++++ INFORMATION SUPPLIED
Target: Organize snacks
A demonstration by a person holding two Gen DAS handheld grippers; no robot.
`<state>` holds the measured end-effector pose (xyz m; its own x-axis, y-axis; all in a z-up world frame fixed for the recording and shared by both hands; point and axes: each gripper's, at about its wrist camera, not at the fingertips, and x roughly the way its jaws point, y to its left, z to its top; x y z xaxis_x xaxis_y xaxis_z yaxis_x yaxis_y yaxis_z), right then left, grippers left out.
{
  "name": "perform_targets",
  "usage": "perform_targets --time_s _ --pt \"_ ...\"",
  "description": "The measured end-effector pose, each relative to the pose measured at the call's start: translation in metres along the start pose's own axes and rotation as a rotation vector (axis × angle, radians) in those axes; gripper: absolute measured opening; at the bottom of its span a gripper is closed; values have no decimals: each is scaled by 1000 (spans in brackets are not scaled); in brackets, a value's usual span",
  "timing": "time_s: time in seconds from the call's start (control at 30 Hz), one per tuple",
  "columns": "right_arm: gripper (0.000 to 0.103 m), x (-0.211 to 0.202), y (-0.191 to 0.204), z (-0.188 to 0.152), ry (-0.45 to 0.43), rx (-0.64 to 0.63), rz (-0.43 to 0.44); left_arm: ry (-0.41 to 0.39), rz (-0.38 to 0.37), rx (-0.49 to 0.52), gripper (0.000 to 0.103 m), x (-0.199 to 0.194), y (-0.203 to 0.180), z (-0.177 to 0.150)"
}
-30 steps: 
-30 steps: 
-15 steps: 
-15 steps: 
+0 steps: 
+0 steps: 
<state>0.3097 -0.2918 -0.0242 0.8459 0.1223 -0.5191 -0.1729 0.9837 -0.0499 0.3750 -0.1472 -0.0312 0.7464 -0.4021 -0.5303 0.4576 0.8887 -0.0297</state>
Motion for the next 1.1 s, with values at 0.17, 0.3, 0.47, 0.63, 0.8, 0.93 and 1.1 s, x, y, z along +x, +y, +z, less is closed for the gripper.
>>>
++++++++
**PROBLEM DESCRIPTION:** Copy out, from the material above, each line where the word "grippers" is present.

**EXERCISE RESPONSE:**
A demonstration by a person holding two Gen DAS handheld grippers; no robot.
`<state>` holds the measured end-effector pose (xyz m; its own x-axis, y-axis; all in a z-up world frame fixed for the recording and shared by both hands; point and axes: each gripper's, at about its wrist camera, not at the fingertips, and x roughly the way its jaws point, y to its left, z to its top; x y z xaxis_x xaxis_y xaxis_z yaxis_x yaxis_y yaxis_z), right then left, grippers left out.

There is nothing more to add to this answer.